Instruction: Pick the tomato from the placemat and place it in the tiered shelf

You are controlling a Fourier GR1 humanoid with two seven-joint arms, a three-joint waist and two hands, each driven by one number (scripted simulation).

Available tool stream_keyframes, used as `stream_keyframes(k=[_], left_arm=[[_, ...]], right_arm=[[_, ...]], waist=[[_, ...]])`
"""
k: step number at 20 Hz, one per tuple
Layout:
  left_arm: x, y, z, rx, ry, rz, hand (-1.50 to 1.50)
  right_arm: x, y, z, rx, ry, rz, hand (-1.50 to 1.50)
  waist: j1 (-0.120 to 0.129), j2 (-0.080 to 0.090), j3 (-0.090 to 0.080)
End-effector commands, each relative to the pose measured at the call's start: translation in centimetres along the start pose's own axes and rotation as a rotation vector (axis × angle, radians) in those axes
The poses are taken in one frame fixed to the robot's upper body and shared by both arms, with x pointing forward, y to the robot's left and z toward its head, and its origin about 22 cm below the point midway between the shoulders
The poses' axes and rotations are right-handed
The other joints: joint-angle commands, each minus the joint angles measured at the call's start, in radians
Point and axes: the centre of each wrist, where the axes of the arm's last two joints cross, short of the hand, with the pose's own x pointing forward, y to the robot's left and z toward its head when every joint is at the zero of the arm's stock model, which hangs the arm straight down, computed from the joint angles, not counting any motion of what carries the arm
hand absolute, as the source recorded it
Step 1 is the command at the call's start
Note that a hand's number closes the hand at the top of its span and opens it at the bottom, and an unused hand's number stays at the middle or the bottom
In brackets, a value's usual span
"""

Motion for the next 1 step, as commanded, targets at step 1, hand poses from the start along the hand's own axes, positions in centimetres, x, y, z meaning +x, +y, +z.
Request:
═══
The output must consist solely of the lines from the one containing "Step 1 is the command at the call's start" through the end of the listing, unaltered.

Step 1 is the command at the call's start
Note that a hand's number closes the hand at the top of its span and opens it at the bottom, and an unused hand's number stays at the middle or the bottom
In brackets, a value's usual span
"""

Motion for the next 1 step, as commanded, targets at step 1, hand poses from the start along the hand's own axes, positions in centimetres, x, y, z meaning +x, +y, +z.
Request:

That completes the output for this exercise.